> **THE TASK**:
Produce an exact copy of the lines from the line containing "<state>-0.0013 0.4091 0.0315" through the last line of the listing below, both ends included, and nothing else.

> **INFORMATION SHOWN**:
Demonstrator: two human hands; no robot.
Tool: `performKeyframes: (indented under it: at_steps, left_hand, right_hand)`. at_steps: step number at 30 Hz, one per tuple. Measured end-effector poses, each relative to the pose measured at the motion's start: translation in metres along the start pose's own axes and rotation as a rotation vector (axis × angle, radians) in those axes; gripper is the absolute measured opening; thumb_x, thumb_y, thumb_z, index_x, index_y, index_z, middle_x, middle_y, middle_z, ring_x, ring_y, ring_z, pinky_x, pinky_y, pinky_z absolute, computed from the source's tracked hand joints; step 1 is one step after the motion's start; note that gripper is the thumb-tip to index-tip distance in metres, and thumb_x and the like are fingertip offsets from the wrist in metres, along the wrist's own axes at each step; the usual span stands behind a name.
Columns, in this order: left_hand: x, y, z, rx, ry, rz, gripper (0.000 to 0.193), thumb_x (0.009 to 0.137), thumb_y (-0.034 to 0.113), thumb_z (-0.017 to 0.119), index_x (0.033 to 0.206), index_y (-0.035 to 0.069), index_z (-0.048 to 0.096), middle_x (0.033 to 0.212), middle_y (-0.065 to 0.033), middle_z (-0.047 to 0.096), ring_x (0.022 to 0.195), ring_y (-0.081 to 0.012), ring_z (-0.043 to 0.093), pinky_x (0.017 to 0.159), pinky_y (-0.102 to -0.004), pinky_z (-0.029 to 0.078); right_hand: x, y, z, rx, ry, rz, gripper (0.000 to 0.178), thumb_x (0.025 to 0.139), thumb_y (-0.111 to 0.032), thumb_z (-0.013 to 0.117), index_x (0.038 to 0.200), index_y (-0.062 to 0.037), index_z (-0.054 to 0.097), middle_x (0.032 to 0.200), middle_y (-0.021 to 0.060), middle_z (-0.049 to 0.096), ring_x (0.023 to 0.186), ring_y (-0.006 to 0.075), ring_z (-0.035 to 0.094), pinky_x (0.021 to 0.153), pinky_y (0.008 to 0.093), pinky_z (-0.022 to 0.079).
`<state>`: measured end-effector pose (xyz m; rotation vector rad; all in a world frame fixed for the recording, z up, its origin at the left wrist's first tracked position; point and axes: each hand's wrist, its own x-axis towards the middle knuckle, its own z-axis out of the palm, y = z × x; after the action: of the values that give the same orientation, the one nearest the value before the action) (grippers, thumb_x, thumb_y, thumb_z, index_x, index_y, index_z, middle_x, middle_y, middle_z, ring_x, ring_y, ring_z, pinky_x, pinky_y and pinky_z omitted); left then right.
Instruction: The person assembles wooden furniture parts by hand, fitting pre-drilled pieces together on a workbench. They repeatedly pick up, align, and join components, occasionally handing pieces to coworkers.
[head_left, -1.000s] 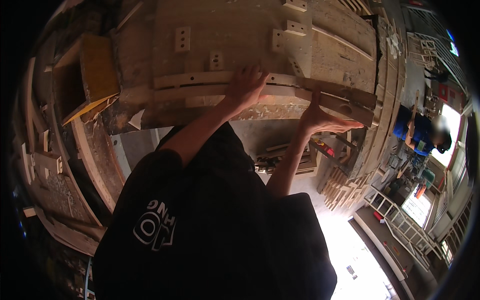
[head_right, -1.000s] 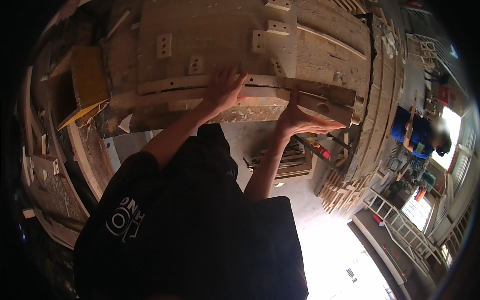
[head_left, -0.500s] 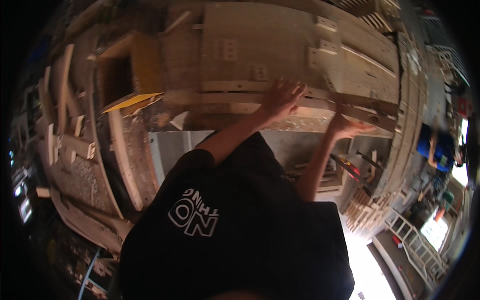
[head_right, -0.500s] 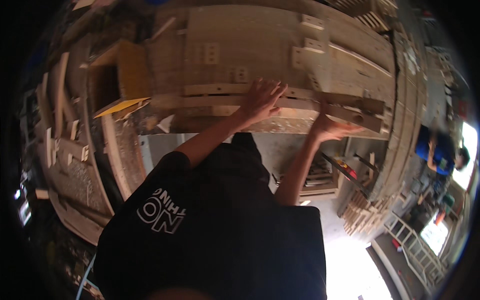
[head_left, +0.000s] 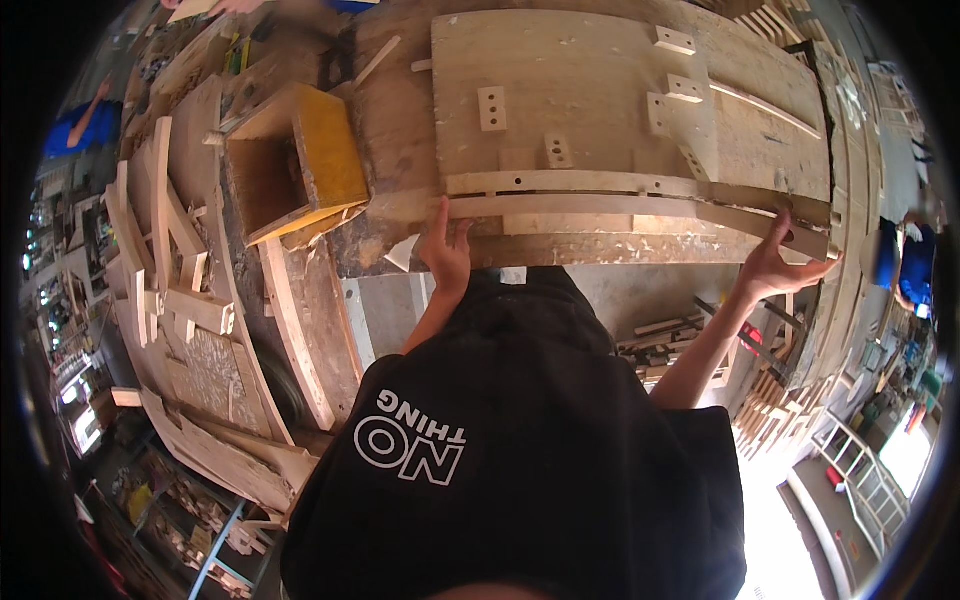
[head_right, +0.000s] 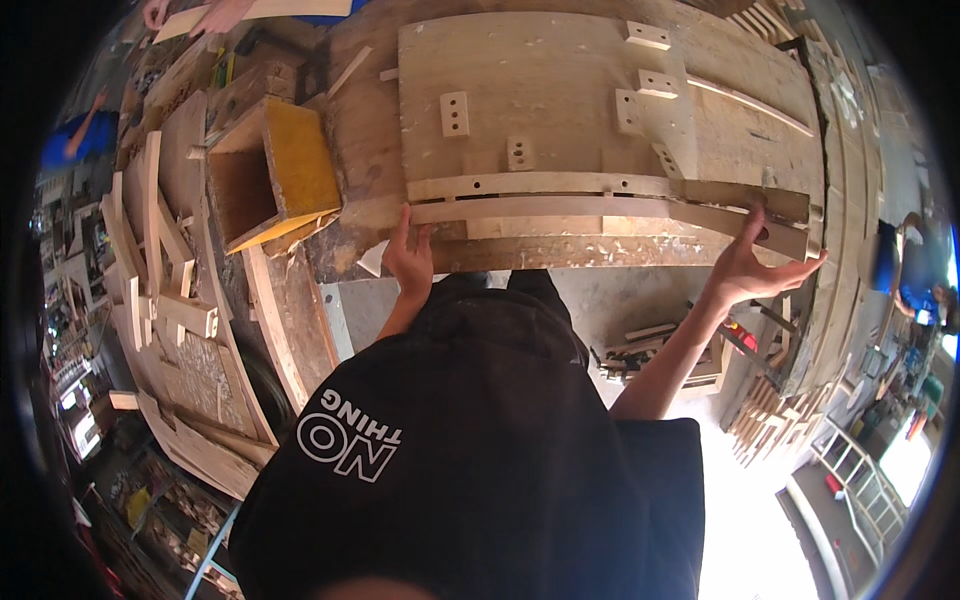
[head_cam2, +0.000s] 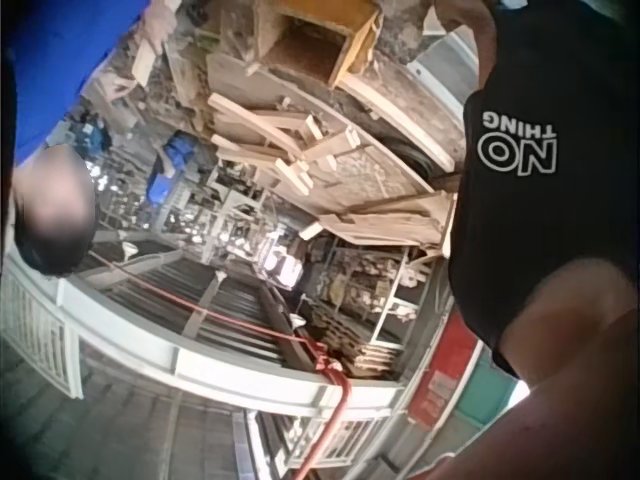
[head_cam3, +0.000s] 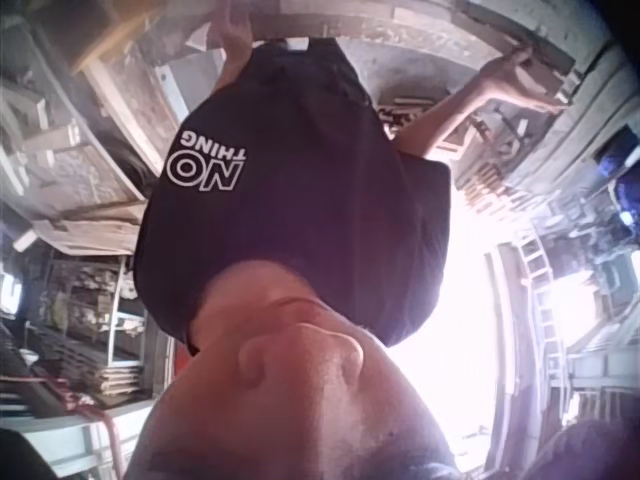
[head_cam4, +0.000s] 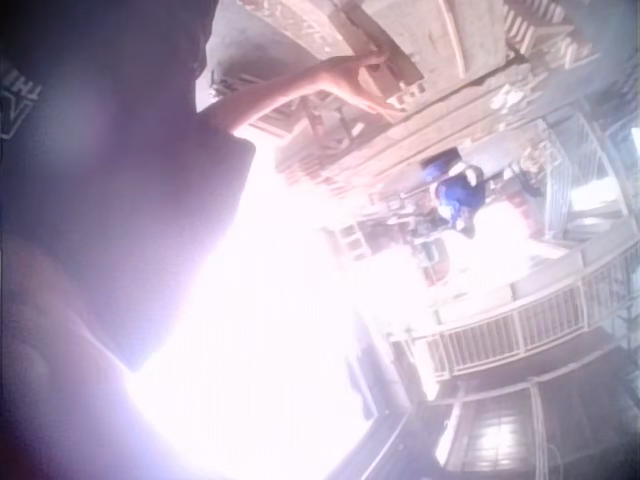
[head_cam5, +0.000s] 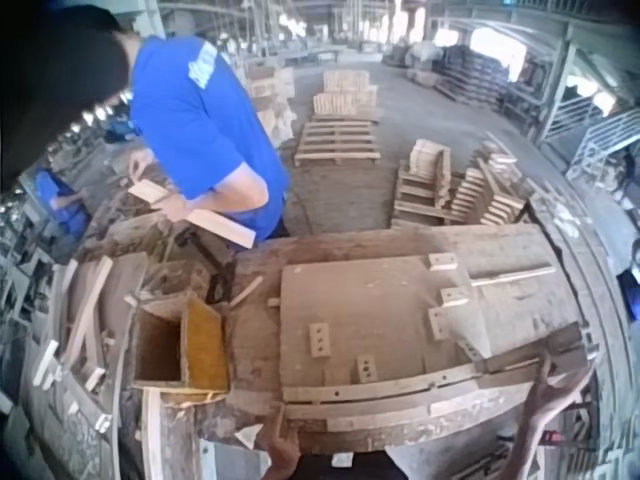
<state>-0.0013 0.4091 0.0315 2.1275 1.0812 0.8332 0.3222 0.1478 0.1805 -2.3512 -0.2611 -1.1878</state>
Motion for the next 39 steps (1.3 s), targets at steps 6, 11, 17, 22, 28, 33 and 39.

> **TASK RESPONSE**:
<state>-0.0013 0.4091 0.0315 2.1275 1.0812 0.8332 0.3222 0.1478 0.1805 -2.3512 -0.2611 -1.1878</state>
Motion for the next 39 steps (1.3 s), targets at steps 6, 11, 17, 22, 28, 33 and 39.

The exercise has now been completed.